When a teuthology integration test for Ceph fails, the results are analyzed to find the source of the problem. For instance the upgrade suite: pool_create failed with error -4 EINTR issue was reported early October 2015, with multiple integration job failures.
The first step is to look into the teuthology log which revealed that pools could not be created.

failed: error rados_pool_create(test-rados-api-vpm049-15238-1) \
  failed with error -4"

The 4 stands for EINTR. The paddles database is used by teuthology to store test results and can be queried via HTTP. For instance:

curl --silent http://paddles.front.sepia.ceph.com/runs/ |
  jq '.[] | \
      select(.name | contains("upgrade:firefly-hammer-x")) | \
      select(.branch == "infernalis") | \
      select(.status | contains("finished")) \
      | .name' | \
  while read run ; do eval run=$run ; \
    curl --silent http://paddles.front.sepia.ceph.com/runs/$run/jobs/ | \
      jq '.[] | "http://paddles.front.sepia.ceph.com/runs/\(.name)/jobs/\(.job_id)/"' ; \
  done | \
  while read url ; do eval url=$url ; \
    curl --silent $url | \
      jq 'if((.description != null) and \
             (.description | contains("parallel")) and \
             (.success == true)) then "'$url'" else null end' ; \
  done | grep -v null

shows which successful jobs the upgrade:firefly-hammer-x suites run against the infernalis branch (the first jq expression) were involved in a parallel test (that is the name of a subdirectory of the suite). This was not sufficient to figure out the root cause of the problem because:

• it only provides access to the last 100 runs
• it does allow to grep the teuthology log file for a string

With the teuthology logs in the /a directory (it’s actually a 100TB CephFS mount half full), the following shell snippet can be used to find the upgrade tests that failed with the error -4 message in the logs.
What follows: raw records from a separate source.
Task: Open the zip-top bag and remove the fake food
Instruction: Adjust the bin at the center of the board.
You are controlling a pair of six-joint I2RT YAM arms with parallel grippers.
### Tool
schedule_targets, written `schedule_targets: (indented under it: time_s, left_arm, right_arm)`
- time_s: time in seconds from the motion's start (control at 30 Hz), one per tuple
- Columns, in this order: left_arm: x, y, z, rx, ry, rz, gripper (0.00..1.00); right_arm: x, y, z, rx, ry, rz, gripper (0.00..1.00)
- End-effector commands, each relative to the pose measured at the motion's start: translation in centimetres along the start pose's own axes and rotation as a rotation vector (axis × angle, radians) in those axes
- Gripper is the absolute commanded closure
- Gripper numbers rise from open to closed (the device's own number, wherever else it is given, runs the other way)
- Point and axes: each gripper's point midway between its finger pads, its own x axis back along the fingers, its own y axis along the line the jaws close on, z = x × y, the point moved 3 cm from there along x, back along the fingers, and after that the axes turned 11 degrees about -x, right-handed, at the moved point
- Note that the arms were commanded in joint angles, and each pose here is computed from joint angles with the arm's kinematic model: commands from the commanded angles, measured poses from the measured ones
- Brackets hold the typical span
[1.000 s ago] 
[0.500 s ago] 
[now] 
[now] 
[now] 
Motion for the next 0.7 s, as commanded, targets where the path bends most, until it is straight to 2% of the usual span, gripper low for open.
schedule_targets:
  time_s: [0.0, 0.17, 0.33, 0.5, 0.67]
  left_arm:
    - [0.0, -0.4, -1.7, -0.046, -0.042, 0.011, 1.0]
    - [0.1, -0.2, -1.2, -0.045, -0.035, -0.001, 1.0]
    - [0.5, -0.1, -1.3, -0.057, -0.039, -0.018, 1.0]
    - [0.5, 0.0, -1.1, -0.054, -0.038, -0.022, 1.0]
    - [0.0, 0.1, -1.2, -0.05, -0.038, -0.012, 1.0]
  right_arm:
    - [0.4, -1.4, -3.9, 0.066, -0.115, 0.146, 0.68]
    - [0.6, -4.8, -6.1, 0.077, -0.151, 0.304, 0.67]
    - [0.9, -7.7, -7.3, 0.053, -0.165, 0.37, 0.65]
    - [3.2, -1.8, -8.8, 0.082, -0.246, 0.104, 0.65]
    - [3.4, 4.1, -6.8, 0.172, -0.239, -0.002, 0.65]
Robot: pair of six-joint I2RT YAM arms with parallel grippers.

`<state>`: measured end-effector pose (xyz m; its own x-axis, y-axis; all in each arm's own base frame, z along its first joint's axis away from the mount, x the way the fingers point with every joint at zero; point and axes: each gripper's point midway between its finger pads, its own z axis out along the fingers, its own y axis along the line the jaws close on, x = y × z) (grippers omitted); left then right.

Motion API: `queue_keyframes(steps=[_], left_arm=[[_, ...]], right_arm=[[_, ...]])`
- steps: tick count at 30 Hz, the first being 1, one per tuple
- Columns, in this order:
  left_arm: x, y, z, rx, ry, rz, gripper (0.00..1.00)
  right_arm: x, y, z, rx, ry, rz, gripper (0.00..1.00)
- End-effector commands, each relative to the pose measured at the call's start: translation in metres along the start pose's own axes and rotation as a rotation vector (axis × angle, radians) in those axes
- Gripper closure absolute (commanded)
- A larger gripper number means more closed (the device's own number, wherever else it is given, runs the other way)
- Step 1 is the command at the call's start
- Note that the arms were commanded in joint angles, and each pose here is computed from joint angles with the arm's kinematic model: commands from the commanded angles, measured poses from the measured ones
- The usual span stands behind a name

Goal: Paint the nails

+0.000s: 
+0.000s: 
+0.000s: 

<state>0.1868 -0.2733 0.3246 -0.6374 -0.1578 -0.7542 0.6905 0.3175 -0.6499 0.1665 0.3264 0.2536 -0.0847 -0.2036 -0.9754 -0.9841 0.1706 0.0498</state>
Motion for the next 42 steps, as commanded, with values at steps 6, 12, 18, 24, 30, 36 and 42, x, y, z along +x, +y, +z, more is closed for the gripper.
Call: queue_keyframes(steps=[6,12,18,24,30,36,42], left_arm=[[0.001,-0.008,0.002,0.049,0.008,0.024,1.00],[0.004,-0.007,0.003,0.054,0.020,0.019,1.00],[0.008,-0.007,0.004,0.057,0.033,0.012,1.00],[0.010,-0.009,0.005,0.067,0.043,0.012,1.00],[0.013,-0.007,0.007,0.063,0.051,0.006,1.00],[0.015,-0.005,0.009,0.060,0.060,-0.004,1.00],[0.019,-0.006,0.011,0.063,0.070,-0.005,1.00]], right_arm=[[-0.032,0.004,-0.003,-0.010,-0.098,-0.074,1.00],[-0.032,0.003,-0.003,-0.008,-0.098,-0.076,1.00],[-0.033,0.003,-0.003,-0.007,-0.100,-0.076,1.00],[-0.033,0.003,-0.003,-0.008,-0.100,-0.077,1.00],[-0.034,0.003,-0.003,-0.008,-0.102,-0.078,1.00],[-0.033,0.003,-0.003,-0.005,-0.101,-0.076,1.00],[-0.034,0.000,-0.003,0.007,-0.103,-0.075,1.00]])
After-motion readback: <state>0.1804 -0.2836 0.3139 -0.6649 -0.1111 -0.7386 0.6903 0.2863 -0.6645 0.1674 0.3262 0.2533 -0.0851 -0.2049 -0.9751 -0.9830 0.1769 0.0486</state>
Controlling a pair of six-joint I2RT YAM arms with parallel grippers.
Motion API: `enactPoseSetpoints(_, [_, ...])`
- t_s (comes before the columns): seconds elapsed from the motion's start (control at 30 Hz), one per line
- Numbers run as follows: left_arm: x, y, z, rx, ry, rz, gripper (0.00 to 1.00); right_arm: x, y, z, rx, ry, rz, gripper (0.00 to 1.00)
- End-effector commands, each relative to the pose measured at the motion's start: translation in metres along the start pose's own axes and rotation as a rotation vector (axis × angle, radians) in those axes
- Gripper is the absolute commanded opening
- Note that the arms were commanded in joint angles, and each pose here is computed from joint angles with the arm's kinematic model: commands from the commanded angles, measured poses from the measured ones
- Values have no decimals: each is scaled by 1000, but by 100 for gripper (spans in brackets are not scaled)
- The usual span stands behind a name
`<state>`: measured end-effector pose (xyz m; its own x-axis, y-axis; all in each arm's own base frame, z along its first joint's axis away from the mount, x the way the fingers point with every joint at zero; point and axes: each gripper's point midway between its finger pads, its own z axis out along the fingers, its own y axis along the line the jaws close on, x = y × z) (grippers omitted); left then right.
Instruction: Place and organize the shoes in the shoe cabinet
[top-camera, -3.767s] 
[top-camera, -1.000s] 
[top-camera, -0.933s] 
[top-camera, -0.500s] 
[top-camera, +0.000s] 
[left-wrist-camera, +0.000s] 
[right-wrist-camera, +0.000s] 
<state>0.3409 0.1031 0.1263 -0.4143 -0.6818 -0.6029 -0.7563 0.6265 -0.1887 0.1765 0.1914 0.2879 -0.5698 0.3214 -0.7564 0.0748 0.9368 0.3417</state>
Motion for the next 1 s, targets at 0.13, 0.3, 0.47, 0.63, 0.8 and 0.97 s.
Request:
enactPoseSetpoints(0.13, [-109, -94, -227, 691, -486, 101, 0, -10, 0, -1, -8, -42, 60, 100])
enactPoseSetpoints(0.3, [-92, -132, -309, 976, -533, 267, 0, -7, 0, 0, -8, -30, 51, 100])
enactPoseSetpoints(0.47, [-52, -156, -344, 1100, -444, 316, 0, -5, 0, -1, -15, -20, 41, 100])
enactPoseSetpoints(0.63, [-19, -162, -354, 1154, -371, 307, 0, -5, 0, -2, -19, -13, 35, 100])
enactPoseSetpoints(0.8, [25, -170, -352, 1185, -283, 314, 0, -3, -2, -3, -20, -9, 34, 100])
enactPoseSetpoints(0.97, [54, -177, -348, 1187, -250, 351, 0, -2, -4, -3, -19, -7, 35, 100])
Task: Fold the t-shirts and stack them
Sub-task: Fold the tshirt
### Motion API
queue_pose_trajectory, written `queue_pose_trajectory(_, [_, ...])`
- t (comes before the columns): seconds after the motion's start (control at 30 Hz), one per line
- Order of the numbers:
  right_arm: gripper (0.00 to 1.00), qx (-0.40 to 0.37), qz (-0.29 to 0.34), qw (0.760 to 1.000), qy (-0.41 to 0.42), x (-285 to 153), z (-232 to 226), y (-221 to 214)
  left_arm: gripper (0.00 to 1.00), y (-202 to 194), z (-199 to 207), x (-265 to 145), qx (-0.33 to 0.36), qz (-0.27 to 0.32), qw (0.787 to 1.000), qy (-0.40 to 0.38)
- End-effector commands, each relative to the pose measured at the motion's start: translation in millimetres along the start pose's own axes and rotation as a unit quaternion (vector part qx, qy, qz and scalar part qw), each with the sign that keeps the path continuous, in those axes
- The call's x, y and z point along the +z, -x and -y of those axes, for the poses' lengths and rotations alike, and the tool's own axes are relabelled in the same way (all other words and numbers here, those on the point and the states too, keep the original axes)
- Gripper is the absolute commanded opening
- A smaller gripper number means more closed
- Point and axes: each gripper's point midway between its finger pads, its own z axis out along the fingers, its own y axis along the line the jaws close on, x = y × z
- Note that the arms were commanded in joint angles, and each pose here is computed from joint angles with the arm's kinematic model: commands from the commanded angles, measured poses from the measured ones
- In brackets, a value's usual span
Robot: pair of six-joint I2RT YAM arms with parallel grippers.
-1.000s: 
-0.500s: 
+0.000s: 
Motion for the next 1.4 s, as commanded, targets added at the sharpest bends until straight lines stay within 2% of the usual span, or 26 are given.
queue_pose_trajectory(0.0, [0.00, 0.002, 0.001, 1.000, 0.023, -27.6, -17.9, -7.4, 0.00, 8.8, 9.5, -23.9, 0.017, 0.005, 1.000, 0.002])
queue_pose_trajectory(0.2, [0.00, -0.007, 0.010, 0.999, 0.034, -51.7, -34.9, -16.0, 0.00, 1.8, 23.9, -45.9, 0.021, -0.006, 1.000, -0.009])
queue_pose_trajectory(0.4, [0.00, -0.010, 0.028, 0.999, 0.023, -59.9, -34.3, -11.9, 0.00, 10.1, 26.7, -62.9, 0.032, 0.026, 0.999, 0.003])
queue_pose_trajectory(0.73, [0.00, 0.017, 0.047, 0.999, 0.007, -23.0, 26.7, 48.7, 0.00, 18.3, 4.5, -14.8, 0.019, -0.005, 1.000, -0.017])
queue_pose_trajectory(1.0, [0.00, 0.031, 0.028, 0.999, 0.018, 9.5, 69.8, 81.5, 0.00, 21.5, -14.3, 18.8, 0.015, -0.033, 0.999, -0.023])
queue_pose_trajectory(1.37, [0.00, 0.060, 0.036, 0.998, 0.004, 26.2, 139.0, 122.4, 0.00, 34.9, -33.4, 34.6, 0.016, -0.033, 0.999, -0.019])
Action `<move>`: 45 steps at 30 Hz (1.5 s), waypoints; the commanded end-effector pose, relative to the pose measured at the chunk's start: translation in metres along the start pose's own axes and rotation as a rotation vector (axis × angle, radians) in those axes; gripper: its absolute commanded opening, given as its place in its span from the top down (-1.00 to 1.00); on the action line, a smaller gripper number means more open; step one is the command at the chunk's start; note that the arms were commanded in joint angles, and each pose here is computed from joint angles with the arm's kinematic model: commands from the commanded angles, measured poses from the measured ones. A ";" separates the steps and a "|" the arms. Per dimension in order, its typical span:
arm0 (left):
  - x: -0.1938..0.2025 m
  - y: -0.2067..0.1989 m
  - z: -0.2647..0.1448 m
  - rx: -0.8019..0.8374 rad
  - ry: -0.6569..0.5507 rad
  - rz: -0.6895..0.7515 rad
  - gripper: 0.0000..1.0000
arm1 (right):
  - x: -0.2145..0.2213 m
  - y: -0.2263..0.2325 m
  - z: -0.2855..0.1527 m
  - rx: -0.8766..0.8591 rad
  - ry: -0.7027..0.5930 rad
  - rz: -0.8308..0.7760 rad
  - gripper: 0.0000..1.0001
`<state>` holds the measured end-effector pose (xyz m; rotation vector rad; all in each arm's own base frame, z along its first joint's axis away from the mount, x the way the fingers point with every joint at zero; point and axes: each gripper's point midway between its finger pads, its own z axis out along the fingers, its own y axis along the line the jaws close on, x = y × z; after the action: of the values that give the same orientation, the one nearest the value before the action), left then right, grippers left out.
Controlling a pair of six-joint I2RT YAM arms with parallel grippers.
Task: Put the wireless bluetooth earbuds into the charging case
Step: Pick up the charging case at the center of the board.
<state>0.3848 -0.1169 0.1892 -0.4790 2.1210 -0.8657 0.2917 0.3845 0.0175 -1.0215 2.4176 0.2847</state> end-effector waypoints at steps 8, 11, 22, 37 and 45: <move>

for run in *2015-{07,08,09,10}*upgrade* ; do for job in $run/* ; do \
  test -d $job || continue ; \
  config=$job/config.yaml ;   test -f $config || continue ; \
  summary=$job/summary.yaml ; test -f $summary || continue ; \
  if shyaml get-value branch < $config | grep -q hammer && \
     shyaml get-value success < $summary | grep -qi false && \
     grep -q 'error -4' $job/teuthology.log  ; then
       echo $job ;
   fi ; \
done ; done

It looks for all upgrade runs, back to July 2015. shyaml is used to query the branch from the job configuration and only keep those targeting hammer. If the job failed (according to the success value found in the summary file), the error is looked up in the teuthology.log file. The first failed job is found early september:

teuthology-2015-09-11_17:18:07-upgrade:firefly-x-hammer-distro-basic-vps/1051109

It happened on a regular basis after that date but was only reported early October. The commits merged in the hammer branch around that time are displayed with:

git log --merges --since 2015-09-01 --until 2015-09-11 --format='%H' ceph/hammer | \
while read sha1 ; do \
  echo ; git log --format='** %aD "%s":https://github.com/ceph/ceph/commit/%H' ${sha1}^1..${sha1} ; \
done | perl -p -e 'print "* \"PR $1\":https://github.com/ceph/ceph/pull/$1\n" if(/Merge pull request #(\d+)/)'

It can be copy pasted in redmine issue. It turns out that a pull request merged September 6th was responsible for the failure.

When a teuthology jobs install Ceph, it uses packages created by gitbuilder. These packages are built every time a branch is pushed to the official repository.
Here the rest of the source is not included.